When I see a picture that really moves me, I attempt to place myself in the photographer’s shoes, trying to understand what they were thinking/doing to get the image? Regarding the picture itself, I make notes of what is in the photo that I really like, i.e. what caught my attention. Was it the lighting (e.g. frontlit, backlit, natural lighting, flashed) or colors in the picture? Was it the use of a specific lens (e.g. fisheye, telephoto), use of filters (e.g. polarizer, neutral density), or depth of field in the image? Did the photographer use a fast shutter speed to freeze action or a slow one to capture an intentional blur? How about the composition? Did they follow the rule of thirds or break the rule in a unique and inspiring way? If they broke the rule, I study how and why it worked in that image. I look at other things too, such as perspective and setting. For example, where was the camera angle in relation to the subject? How did they get a subject to land on a particular perch and why did they select that perch to begin with?
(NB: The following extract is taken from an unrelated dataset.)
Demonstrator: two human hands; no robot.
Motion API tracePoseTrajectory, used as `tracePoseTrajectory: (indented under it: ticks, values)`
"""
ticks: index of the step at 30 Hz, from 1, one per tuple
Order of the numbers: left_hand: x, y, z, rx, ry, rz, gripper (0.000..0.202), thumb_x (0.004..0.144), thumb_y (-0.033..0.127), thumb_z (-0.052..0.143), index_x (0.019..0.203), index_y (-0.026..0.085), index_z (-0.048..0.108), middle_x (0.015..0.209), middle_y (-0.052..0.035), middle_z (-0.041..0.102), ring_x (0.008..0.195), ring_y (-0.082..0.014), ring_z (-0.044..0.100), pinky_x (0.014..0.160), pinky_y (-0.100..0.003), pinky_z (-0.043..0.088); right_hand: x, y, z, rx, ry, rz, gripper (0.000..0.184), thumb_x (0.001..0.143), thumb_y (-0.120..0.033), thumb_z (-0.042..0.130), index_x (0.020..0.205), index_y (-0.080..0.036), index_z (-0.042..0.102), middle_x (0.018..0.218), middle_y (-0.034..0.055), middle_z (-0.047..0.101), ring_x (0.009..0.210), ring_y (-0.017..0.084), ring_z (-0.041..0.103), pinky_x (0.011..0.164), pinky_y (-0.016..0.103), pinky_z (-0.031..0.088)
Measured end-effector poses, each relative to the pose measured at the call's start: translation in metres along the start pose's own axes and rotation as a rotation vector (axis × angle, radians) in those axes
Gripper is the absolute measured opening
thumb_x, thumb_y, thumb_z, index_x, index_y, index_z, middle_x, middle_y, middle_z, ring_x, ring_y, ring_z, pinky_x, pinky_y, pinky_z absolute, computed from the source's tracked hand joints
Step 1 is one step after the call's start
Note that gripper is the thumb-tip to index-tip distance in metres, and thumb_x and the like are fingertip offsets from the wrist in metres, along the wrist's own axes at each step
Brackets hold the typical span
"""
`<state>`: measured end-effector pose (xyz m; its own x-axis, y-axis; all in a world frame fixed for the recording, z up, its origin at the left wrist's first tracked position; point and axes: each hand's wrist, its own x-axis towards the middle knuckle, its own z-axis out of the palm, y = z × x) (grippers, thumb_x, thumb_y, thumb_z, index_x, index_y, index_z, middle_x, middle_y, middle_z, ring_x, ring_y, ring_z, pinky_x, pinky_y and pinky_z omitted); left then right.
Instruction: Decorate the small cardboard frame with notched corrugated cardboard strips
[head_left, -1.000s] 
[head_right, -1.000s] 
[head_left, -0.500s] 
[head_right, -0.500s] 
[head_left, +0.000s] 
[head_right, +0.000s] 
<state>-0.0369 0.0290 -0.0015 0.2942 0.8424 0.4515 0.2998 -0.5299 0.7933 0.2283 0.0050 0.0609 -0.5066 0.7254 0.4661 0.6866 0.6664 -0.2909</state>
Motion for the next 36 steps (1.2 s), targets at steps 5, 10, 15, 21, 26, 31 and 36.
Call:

Obviously, I will not ask all of these questions for every image. Rather, I’ll make a mental note of the things that inspired me on that particular image, then I’ll adapt some of those things on my next photographic adventures. Do take note that “adapting” what I liked from other’s images does not mean photographic plagiarism. I do not want my photos to be carbon copies of other’s work. For example, consider John Shaw’s linked image: “Clouds at sunrise over Frenchman’s Bay; Bar Harbor, Maine.” I really liked the drama and colors in the sky, as well as the transition of colors from gold to that bold orange strip in the image. So, I made mental notes of places where I shoot that would look awesome under similar light conditions. Then one day the elements came together and I was able to capture the windmill shown here and showcased in previous posts. Inspired by other’s compositional elements, I captured my own work of art.

South Texas Sunset.

Alan Murphy is an excellent photographer known for his beautiful setups. I’ve spent countless hours studying his work, trying to incorporate things I like into my own photographs. The Green Jay highlighted here is one of my attempts to combine elements to create this photograph. I placed that perch inside the cactus patch, then decorated the scene with the blooms of a lantana bush growing nearby. To get the green jay to land where I wanted them to, I placed a bird feeder just outside the frame. I knew the birds would use this perch as a staging area prior to jumping onto the feeder. The background was a large stand of mesquite shrubs/trees that were a great distance behind the setup so I knew that the 500mm would render a beautiful green background that was pleasingly blurred. While it’s a far cry from an Alan Murphy setup, the image came together rather nicely.

Green Jay. Canon 1DMkII | ef 500/4.5 | f11 | ISO 400. This image placed third in the 2008 Valley Land Fund Photo Competition-Small Tract.

So my advice to you is to find those photographer’s whose work you respond to, study their images, and then take that renewed sense of inspiration to go out and capture some spectacular photographs with your own signature style.